民間信用調査会社の東京商工リサーチは2019年11月7日、全国の中小企業の「後継者不在率」の調査結果を発表したが、意外なことに、農林水産漁業などを押しのけて、最先端業界であるはずのIT企業が一番後継者不足で悩んでいることがわかった。
いったいどういうことか。調査結果をみると――。
「情報通信業」の後継者不在率は「農林水産業」より高い
全国の中小企業のうち、後継者が決まっていない企業の割合が55.6%にのぼった。代表者の年齢別では、60代が40.9%、70代が29.3%、80代が23.8%で、代表者の高齢化が後継者難に拍車をかけている状況が浮かび上がった。
実際、後継者がいないことによる2018年の「休廃業・解散」企業数は過去最多の4万6724社を記録した。代表者が高齢で後継者が決まらない場合、企業の事業継続だけでなく、日本を支える中小企業の存続が危ぶまれる可能性も出てくる。
ところで、産業別に「後継者不在率」の割合をみると、人手不足の影響が深刻な労働集約型の「サービス業」(61.7%)、「小売業」(59.3%)、「建設業」(54.9%)、「運輸業」(52.2%)などで5割を超えたが、じつは最も高かったのが「情報通信業」の74.1%だった=下表参照。ソフトウェア開発などIT関連業種が含まれるため、業歴が浅い企業が多く、代表者の年齢も40代以下と若い世代が多いことが影響しているとみられる。

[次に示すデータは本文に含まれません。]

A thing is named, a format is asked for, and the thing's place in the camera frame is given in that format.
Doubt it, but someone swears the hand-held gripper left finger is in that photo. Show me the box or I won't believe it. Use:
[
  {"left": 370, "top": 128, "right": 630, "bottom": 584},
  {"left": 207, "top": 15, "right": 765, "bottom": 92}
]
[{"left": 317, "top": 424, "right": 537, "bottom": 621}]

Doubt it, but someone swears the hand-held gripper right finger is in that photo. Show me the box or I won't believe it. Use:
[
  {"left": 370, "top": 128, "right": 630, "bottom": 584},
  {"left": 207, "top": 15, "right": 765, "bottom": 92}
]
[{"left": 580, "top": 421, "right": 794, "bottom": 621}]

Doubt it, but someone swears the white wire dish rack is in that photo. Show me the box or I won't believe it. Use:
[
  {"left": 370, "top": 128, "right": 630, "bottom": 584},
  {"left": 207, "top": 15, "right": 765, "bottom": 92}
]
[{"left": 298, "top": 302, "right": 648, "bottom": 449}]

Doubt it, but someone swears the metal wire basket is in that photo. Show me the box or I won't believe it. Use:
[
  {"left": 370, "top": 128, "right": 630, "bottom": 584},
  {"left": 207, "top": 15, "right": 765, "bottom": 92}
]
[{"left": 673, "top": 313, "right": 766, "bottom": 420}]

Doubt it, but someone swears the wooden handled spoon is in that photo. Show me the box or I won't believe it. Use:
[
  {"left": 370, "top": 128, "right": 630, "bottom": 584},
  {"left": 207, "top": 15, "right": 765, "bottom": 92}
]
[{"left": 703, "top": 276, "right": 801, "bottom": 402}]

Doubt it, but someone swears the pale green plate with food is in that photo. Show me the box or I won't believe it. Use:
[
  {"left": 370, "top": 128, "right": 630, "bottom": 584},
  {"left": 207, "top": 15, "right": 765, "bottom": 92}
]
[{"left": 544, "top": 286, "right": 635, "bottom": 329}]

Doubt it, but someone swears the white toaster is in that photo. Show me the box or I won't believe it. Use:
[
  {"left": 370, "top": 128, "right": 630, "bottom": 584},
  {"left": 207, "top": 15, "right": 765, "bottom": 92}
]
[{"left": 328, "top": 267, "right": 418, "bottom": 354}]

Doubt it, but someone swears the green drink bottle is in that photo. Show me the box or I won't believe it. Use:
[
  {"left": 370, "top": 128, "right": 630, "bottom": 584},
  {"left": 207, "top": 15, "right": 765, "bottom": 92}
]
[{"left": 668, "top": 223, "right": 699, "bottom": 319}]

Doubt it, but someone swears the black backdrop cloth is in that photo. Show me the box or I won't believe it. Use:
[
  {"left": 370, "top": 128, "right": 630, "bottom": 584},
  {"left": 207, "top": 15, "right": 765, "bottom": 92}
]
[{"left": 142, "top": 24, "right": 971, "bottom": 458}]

ただし、これは調査した時点で後継者が決まっていないということであって、「情報通信業」が後継者難による倒産の可能性が一番高いということではない。経営者が若いほど時間的に余裕があるからだ。
後継者の選定から了解を得るまでの承継準備には通常3年以上かかるため、東京商工リサーチでは「経営者が高齢になるほど時間的余裕は少ない。事業継承が困難になれば取引先や労働者も予期せぬ形で販路や勤務先を失う」と、警鐘を鳴らしている。
なお調査は、東京商工リサーチのデータベース(379万社)のうち、2017年以降に後継者関連の情報が蓄積された企業(19万社)を無作為に抽出、分析した。